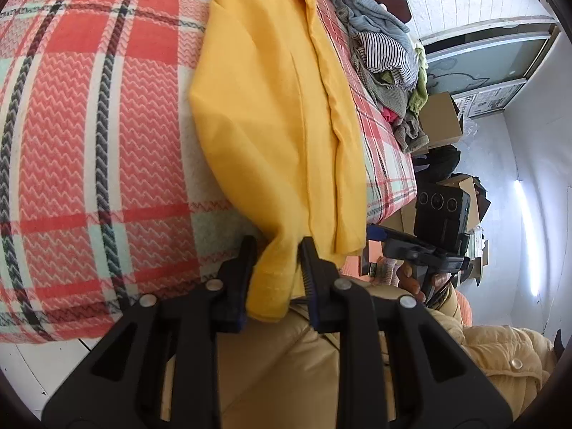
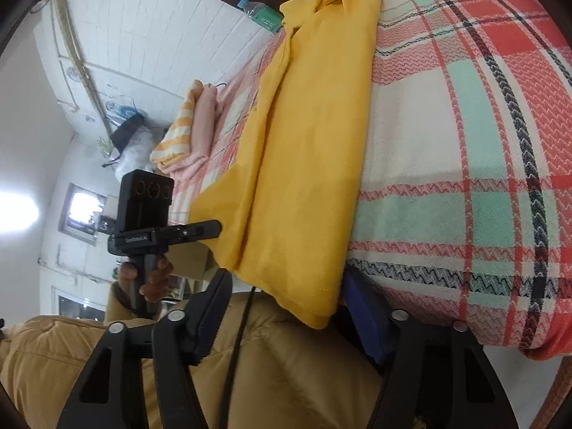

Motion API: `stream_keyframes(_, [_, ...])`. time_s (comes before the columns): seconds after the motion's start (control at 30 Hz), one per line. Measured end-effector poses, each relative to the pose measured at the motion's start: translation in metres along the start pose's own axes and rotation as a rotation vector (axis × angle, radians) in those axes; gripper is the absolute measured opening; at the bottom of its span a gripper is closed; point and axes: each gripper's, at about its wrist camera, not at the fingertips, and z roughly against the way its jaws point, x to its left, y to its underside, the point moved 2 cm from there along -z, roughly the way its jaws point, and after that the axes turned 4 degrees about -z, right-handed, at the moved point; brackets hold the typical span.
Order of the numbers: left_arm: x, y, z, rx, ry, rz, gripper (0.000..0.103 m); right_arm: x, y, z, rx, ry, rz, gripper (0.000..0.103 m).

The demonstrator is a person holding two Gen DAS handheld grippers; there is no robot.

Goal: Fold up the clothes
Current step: 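Pinch the shirt hem with both grippers and fold it up toward the collar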

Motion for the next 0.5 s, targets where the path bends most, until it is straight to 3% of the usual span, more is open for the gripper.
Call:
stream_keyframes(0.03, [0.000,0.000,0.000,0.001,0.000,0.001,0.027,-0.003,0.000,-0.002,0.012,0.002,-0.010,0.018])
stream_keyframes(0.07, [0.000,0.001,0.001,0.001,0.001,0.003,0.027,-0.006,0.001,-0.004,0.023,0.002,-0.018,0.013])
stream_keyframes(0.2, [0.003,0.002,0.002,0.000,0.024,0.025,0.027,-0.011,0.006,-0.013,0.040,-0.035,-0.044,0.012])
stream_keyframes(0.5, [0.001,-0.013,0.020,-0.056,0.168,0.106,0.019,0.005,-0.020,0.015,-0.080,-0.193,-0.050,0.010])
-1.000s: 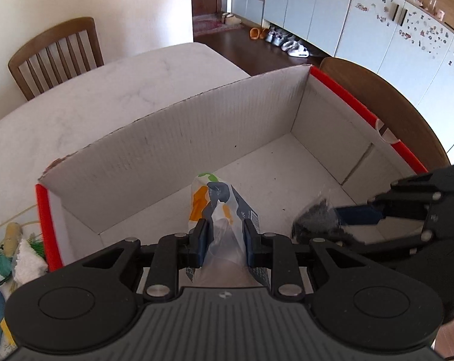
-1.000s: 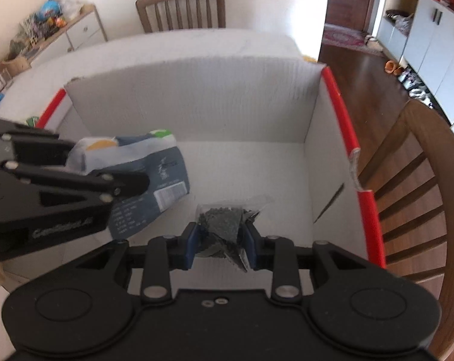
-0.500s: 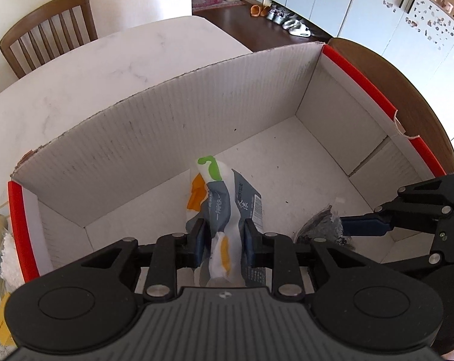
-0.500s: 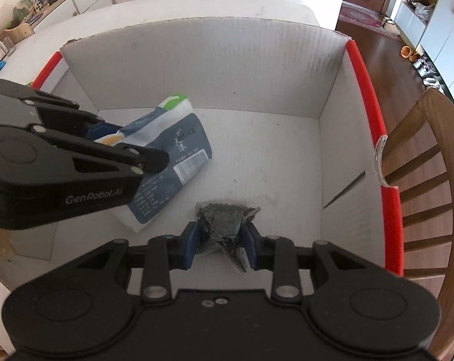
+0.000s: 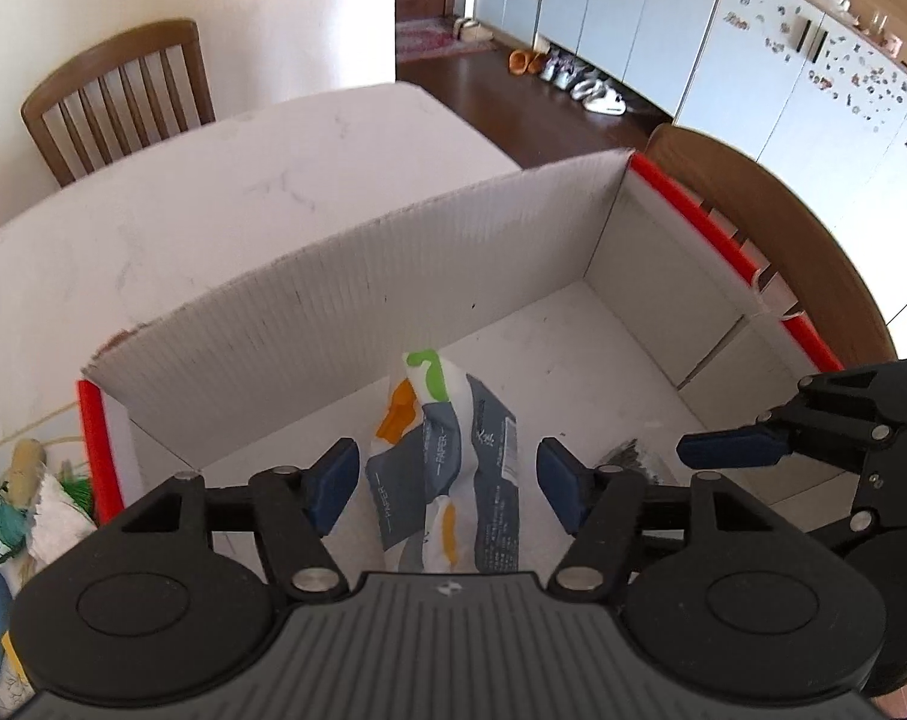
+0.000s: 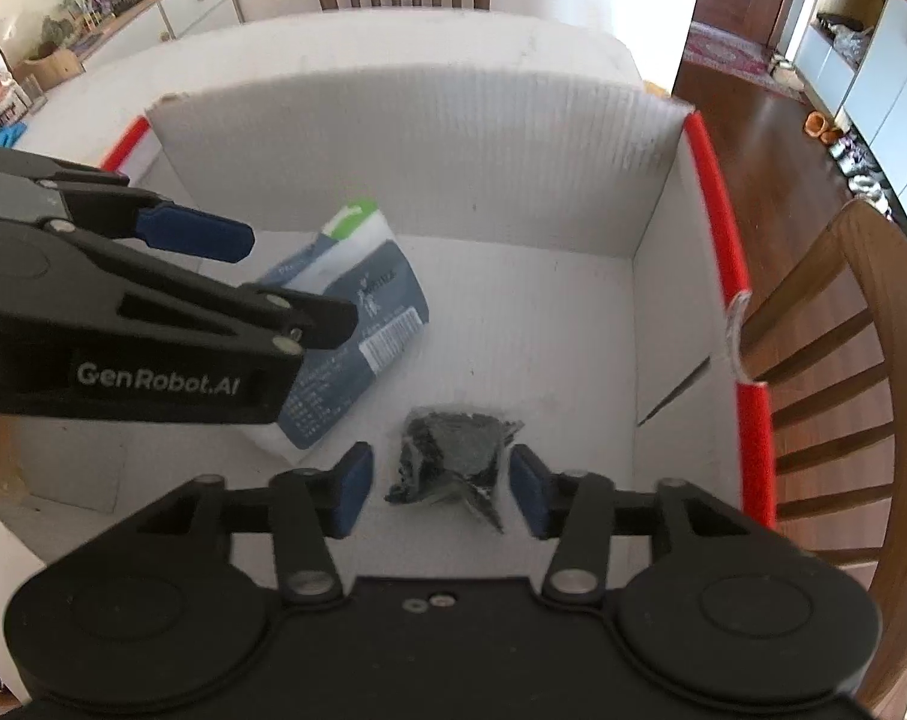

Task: Organize objects
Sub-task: 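Carry both bags into the red box and open both tools to release, then withdraw both tools from the box back over the table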

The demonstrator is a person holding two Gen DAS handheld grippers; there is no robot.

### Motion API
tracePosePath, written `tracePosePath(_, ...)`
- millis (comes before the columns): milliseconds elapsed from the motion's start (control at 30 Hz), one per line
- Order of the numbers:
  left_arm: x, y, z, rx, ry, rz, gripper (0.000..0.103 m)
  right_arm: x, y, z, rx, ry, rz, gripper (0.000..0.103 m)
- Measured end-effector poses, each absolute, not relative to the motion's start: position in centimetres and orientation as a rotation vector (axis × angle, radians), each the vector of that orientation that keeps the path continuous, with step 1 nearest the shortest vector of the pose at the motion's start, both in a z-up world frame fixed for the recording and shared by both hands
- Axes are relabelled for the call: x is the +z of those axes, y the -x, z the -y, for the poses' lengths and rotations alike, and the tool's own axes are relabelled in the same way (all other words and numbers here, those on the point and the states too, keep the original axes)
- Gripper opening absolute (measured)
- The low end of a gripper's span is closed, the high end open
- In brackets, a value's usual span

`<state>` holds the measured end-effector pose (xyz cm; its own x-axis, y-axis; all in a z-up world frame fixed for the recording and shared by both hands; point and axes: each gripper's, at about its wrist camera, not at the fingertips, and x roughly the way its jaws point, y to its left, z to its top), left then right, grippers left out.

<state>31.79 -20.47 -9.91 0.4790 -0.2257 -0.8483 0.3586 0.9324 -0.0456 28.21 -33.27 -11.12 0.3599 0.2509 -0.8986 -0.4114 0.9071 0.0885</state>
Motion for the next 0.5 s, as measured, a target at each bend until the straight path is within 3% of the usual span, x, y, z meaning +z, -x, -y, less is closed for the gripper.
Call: tracePosePath(500,-4.8,-27.6,18.1,-0.37,-0.082,-0.881,0.065,-6.2,-25.0,34.1,0.469,0.074,-1.001,0.068)
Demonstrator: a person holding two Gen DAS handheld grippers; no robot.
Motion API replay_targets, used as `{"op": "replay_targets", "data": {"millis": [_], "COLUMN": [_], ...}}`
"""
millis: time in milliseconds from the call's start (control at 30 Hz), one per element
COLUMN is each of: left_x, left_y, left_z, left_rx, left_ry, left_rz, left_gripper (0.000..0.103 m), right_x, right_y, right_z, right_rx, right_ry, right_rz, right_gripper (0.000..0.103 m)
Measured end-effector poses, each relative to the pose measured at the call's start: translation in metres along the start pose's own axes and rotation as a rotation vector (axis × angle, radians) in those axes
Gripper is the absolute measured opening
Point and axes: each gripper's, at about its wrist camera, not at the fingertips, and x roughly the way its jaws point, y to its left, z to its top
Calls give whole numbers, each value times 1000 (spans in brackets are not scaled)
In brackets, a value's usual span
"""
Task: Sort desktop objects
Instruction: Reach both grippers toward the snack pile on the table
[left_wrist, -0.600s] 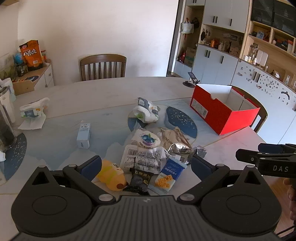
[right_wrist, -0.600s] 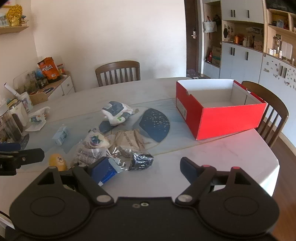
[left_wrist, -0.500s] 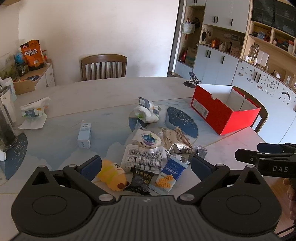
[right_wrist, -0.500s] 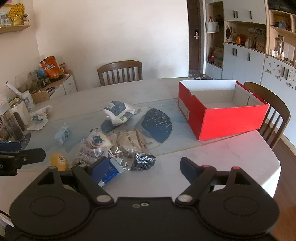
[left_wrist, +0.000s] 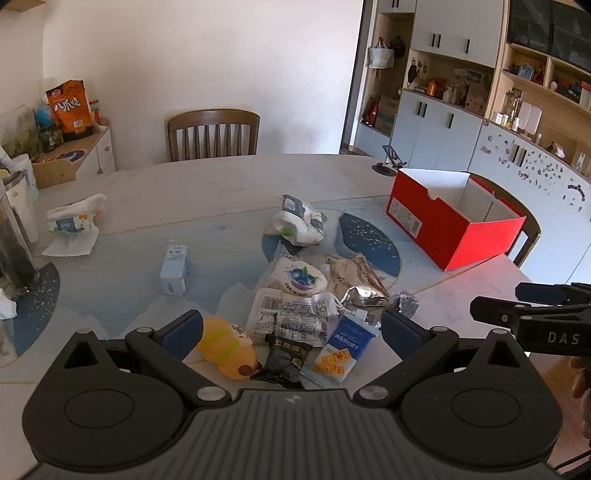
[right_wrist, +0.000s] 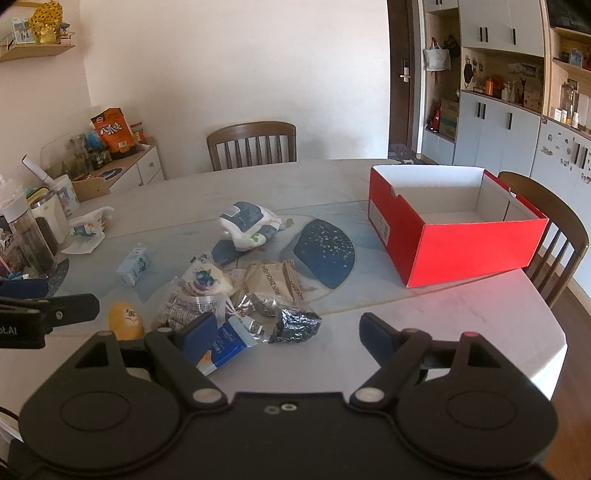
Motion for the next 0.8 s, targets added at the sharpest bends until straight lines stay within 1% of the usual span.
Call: {"op": "replay_targets", "data": {"millis": [67, 300, 400, 600, 800], "left_x": [0, 2, 5, 22, 44], "left_y": [1, 2, 3, 13, 25], "left_z": [0, -2, -4, -8, -12], "left_rx": [-6, -8, 8, 15, 4], "left_ry": [1, -1, -14, 0, 18], "left_rz": [-10, 14, 21, 25, 69], "left_gripper": [103, 103, 103, 103, 103], "right_x": [0, 2, 6, 19, 37], "right_y": [1, -1, -1, 0, 0], "right_z": [0, -1, -1, -1, -3], "right_rx": [-1, 6, 2, -8, -24], "right_ry": [1, 3, 5, 3, 0], "right_rz": [-2, 5, 20, 25, 8], "right_gripper": [84, 84, 84, 84, 83]}}
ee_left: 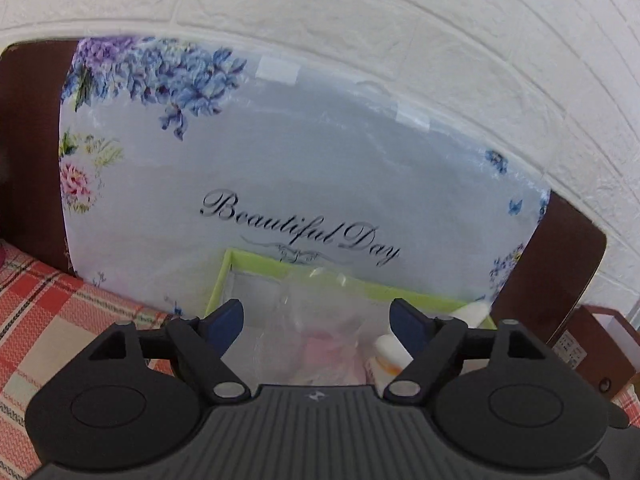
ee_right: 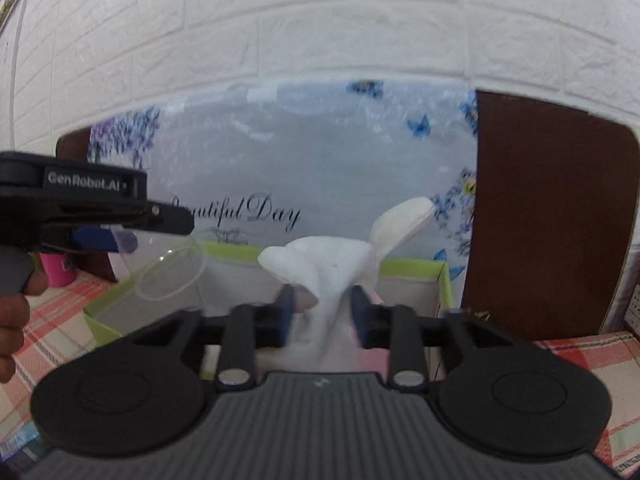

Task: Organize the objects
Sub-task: 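Lift the glove and cup into the green box and release both, then reach the right tool to the steel wool while the left tool reaches the toothbrush box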

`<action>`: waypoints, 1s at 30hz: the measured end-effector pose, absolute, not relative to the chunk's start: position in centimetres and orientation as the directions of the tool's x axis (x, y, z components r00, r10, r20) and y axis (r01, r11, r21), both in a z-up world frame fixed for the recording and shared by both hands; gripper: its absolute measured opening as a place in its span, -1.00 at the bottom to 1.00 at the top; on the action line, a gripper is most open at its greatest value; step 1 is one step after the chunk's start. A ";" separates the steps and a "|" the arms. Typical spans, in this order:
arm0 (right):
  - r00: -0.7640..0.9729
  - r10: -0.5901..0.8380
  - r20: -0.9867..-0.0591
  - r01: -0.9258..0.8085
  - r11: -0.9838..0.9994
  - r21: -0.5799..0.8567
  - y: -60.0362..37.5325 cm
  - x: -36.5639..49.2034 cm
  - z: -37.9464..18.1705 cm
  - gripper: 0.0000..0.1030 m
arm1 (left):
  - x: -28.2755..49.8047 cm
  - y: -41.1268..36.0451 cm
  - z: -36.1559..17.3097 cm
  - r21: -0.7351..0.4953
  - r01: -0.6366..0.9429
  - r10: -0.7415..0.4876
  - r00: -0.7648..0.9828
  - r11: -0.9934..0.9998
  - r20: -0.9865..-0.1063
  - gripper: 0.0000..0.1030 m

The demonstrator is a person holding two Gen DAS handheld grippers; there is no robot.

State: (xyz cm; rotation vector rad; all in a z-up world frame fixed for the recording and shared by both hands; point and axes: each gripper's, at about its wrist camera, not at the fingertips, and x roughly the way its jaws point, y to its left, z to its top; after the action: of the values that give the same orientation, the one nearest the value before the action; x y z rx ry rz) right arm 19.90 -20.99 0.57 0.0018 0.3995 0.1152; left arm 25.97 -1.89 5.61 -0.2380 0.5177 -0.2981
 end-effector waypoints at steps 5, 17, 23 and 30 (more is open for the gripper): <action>0.927 0.094 -0.364 -0.103 0.995 -0.005 -21.0 17.8 -0.4 0.82 | 24.0 -1.5 5.1 -0.283 0.248 -0.357 0.819 0.926 -0.450 0.62; 0.956 0.106 -0.273 -0.092 0.994 0.065 -22.1 10.5 4.7 1.00 | 15.8 -2.6 10.1 -0.263 0.226 -0.331 0.806 0.938 -0.491 0.62; 0.965 0.127 -0.230 -0.099 0.986 0.131 -23.0 5.4 6.4 1.00 | 11.3 -2.6 9.2 -0.257 0.201 -0.311 0.790 0.945 -0.528 0.62; 0.965 0.112 -0.238 -0.073 0.983 0.167 -23.8 -0.1 5.3 1.00 | 6.7 -0.4 5.5 -0.290 0.143 -0.293 0.757 0.946 -0.583 0.62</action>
State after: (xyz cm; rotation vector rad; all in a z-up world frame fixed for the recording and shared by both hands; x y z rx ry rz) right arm -0.15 -23.85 5.25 0.1576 0.2494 0.0941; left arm 6.74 -0.45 5.51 -0.2342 0.6716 -0.2401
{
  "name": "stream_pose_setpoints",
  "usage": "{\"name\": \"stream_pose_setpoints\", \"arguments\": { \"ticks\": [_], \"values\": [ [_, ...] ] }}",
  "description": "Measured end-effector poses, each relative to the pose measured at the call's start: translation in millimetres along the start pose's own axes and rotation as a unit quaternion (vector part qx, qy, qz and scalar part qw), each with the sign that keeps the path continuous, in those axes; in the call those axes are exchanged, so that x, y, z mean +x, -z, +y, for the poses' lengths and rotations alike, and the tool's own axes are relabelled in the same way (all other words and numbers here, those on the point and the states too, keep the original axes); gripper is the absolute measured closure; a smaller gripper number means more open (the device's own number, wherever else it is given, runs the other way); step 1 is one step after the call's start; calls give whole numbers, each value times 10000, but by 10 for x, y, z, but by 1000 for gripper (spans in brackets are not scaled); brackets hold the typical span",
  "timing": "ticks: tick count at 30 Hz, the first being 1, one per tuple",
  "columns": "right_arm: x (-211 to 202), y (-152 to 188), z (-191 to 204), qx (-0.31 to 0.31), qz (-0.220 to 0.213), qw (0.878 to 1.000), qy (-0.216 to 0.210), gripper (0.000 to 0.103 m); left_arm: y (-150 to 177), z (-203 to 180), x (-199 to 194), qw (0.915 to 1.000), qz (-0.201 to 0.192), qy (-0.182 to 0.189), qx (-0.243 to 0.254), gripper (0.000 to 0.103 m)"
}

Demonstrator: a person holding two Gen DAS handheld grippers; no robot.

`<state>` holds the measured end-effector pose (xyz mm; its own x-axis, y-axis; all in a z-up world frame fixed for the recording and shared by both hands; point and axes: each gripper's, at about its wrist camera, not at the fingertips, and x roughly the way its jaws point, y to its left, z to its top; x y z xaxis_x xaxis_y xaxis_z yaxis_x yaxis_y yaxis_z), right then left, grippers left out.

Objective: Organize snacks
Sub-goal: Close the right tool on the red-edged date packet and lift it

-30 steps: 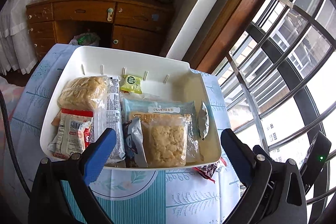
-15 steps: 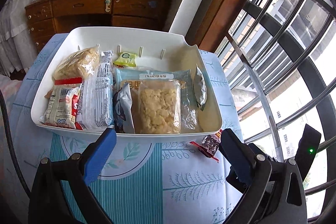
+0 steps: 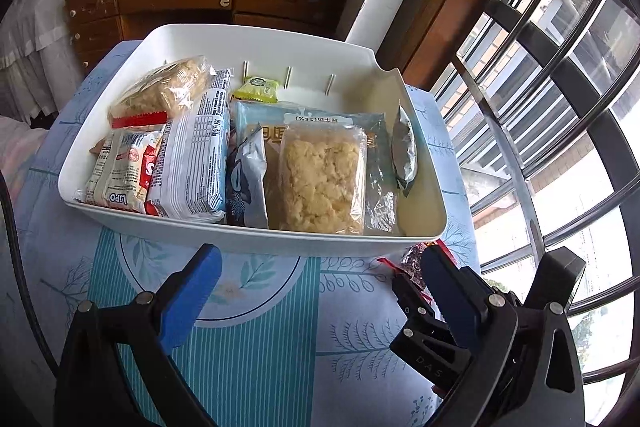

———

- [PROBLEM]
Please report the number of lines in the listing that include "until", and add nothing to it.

- [SOLVED EXERCISE]
3